Make an exact copy of all the data, pictures excluded.
──────
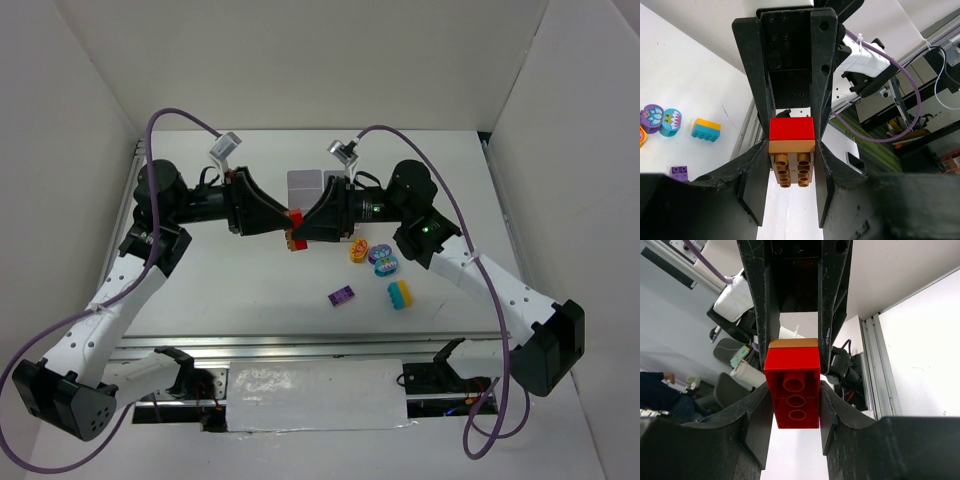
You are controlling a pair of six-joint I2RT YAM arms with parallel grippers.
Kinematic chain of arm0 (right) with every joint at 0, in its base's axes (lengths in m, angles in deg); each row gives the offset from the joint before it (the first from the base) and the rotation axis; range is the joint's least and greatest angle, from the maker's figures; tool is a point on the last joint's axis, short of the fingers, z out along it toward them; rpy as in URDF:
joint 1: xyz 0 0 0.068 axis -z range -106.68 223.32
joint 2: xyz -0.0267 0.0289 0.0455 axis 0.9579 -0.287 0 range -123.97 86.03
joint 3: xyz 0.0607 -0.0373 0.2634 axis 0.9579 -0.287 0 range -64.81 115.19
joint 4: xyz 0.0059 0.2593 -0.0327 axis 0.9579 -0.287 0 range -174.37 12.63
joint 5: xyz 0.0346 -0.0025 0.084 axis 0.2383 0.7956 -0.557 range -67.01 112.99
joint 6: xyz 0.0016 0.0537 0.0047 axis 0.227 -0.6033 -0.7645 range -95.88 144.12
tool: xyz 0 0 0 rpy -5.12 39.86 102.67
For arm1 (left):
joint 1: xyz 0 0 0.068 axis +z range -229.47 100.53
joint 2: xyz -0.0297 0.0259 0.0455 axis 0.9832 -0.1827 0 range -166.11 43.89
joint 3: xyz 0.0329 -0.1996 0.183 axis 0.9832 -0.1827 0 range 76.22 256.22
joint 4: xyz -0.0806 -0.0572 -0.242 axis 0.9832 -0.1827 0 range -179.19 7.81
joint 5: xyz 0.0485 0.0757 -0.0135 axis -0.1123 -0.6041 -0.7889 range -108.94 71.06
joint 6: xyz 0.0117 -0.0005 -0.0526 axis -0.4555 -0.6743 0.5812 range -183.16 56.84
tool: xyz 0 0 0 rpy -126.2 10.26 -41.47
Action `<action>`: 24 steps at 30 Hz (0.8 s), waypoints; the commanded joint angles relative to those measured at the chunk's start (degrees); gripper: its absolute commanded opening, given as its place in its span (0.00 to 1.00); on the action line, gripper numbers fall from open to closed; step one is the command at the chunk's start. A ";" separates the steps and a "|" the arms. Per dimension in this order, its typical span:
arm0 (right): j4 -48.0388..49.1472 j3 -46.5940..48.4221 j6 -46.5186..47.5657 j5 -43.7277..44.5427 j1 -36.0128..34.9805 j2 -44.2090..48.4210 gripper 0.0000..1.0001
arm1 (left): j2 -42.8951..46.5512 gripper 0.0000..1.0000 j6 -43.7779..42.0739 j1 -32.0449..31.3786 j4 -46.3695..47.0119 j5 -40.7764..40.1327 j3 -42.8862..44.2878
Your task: Sort the legos into containers by color
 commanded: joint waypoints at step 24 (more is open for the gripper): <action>-2.45 -3.18 7.36 -6.74 7.97 4.18 0.00 | 0.16 0.00 -3.09 -0.34 2.88 8.92 2.66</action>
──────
■ WRITTEN ANSWER ■
You are controlling a pair of six-joint I2RT YAM arms with parallel grippers.
Kinematic chain of arm0 (right) with every joint at 0, in its base's axes (lengths in m, angles in deg); each row gives the offset from the joint before it (the first from the base) and the rotation axis; range is the joint's least and greatest angle, from the maker's figures; tool is a point on the last joint's axis, short of the fingers, z out along it toward them; rpy as in URDF:
joint 1: xyz 0 0 0.068 axis -z range -106.68 223.32
joint 2: xyz -0.0267 0.0289 0.0455 axis 0.9579 -0.287 0 range -123.97 86.03
joint 3: xyz 0.0607 -0.0373 0.2634 axis 0.9579 -0.287 0 range -64.81 115.19
joint 4: xyz 0.0059 0.2593 -0.0327 axis 0.9579 -0.287 0 range -174.37 12.63
joint 5: xyz 0.0346 -0.0025 0.084 axis 0.2383 0.7956 -0.557 range -67.01 112.99
joint 6: xyz 0.0016 0.0537 0.0047 axis 0.227 -0.6033 -0.7645 range -95.88 144.12
tool: xyz 0 0 0 rpy -5.12 39.86 102.67
For arm1 (left):
joint 1: xyz 0 0 0.068 axis +z range -229.47 100.53
joint 2: xyz -0.0297 0.0259 0.0455 axis 0.9832 -0.1827 0 range -166.11 43.89
joint 3: xyz 0.0329 -0.1996 0.183 axis 0.9832 -0.1827 0 range 76.22 256.22
joint 4: xyz -0.0806 -0.0572 -0.242 axis 0.9832 -0.1827 0 range -179.19 7.81
joint 5: xyz 0.0485 0.0757 -0.0135 axis -0.1123 -0.6041 -0.7889 range -108.94 71.06
joint 6: xyz 0.0117 -0.0005 -0.0526 axis -0.4555 -0.6743 0.5812 range -183.16 56.84
tool: xyz 0 0 0 rpy -126.2 10.26 -41.47
Action `<action>`: 24 steps at 30 Hz (0.8 s), waypoints; the commanded joint angles relative to those measured at the chunk's start (degrees); gripper: its absolute commanded opening, given as its place in its span (0.00 to 1.00); on the action line, gripper numbers fall from open to closed; step one is the command at the chunk's start. A ";" separates the steps and a "|" the arms. Per dimension in this order, its typical span:
arm0 (right): j4 -48.0388..49.1472 j3 -46.5940..48.4221 j6 -46.5186..47.5657 j5 -43.7277..44.5427 j1 -36.0128..34.9805 j2 -44.2090..48.4210 gripper 0.0000..1.0001
arm1 (left): j2 -42.8951..46.5512 gripper 0.0000..1.0000 j6 -43.7779..42.0739 j1 -32.0449..31.3786 j4 -46.3695..47.0119 j5 -40.7764..40.1327 j3 -42.8862..44.2878
Your task: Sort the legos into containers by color
 commanded: joint waypoints at step 24 (more is open for the gripper): <action>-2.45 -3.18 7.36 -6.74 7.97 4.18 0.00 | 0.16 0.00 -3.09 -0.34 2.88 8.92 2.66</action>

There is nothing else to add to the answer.